BEGIN

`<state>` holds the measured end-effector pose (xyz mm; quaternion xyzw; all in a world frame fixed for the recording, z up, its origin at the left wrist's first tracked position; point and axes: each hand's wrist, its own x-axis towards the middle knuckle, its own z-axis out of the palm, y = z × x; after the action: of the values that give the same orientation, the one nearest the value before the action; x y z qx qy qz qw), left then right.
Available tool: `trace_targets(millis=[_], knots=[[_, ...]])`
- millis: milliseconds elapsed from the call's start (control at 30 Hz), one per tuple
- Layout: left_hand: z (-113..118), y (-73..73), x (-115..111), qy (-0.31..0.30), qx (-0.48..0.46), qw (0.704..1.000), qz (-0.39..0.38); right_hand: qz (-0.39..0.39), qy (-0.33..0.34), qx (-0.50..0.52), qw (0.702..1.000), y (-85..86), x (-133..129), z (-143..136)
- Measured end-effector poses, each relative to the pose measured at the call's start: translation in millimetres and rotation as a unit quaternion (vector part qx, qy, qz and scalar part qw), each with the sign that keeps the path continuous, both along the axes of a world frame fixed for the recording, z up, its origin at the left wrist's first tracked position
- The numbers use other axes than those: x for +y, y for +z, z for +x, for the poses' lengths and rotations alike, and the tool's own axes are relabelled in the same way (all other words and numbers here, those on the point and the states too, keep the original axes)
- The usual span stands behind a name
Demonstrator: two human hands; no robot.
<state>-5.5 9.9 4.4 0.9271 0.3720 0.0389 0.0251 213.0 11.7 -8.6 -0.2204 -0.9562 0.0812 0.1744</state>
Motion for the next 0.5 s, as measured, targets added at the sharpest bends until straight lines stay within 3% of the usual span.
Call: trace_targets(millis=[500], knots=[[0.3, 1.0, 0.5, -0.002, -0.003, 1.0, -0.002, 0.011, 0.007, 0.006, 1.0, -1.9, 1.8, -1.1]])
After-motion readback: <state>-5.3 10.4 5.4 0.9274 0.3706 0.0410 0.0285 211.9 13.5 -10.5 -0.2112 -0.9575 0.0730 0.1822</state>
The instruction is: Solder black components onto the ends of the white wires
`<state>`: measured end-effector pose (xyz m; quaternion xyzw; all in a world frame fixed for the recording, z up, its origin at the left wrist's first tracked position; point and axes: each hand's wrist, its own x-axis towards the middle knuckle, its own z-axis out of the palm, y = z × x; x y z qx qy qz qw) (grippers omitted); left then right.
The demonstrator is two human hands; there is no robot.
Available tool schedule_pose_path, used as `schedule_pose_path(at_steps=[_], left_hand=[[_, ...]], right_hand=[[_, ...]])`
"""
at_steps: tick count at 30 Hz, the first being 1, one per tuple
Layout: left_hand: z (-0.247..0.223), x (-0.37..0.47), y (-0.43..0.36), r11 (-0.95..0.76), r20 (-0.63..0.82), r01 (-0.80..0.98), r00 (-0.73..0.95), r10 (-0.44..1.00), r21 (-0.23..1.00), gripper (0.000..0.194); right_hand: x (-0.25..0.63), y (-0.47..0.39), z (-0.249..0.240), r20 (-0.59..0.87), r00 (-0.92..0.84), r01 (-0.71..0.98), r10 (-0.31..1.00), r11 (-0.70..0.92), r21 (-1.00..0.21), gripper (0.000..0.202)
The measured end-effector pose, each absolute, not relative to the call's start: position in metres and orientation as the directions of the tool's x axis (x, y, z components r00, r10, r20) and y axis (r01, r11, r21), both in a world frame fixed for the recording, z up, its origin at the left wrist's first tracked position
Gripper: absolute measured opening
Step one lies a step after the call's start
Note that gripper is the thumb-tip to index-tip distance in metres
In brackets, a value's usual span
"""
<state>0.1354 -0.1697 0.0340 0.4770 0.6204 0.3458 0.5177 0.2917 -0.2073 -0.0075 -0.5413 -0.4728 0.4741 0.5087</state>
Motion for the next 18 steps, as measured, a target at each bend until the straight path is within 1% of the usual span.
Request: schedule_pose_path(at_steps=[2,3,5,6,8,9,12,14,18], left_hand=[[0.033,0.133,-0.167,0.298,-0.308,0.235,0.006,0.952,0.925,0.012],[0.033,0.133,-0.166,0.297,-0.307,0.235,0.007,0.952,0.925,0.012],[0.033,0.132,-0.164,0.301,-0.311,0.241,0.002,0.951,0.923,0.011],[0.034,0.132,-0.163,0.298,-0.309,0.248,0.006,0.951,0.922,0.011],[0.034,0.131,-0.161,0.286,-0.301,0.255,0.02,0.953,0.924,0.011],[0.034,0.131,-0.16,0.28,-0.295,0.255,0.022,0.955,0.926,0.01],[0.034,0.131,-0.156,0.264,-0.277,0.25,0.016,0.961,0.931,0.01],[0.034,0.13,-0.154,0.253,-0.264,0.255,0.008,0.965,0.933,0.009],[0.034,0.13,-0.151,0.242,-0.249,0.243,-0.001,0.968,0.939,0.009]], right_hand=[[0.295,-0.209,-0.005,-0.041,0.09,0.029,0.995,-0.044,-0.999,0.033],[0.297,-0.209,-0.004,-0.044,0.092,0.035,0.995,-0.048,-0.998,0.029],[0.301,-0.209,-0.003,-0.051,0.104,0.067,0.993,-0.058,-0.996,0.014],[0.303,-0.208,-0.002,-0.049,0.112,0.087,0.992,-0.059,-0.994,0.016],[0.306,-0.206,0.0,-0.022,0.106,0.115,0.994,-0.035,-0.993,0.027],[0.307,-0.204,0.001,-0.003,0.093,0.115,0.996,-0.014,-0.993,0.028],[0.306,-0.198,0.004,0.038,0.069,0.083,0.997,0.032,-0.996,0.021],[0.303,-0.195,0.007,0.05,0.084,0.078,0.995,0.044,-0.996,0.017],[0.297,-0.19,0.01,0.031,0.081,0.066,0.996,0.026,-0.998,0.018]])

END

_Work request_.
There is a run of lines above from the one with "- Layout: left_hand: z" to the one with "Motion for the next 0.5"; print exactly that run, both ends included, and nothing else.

_The completed task_.
- Layout: left_hand: z (-113..118), y (-73..73), x (-115..111), qy (-0.31..0.30), qx (-0.48..0.46), qw (0.704..1.000), qz (-0.39..0.38); right_hand: qz (-0.39..0.39), qy (-0.33..0.34), qx (-0.50..0.52), qw (0.702..1.000), y (-85..86), x (-133..129), z (-143..136)
- Measured end-effector poses, each relative to the pose measured at the call's start: translation in millimetres and rotation as a unit quaternion (vector part qx, qy, qz and scalar part qw), each with the sign that keeps the path continuous, both along the axes of a world frame fixed for the recording, z up, its origin at the left wrist's first tracked position
- The numbers use other axes than those: x for +y, y for +z, z for +x, for the poses' lengths and rotations alike, and the tool's own axes are relabelled in the same way (all other words and numbers here, those on the point and the states too, keep the original axes)
- The usual span stands behind a name
Demonstrator: two human hands; no robot.
<state>-5.5 9.9 4.4 0.9271 0.3720 0.0389 0.0251 213.0 11.7 -8.6 -0.2204 -0.9562 0.0812 0.1744</state>
Motion for the next 0.5 s, as measured, targets added at the sharpest bends until straight lines stay within 3% of the usual span.

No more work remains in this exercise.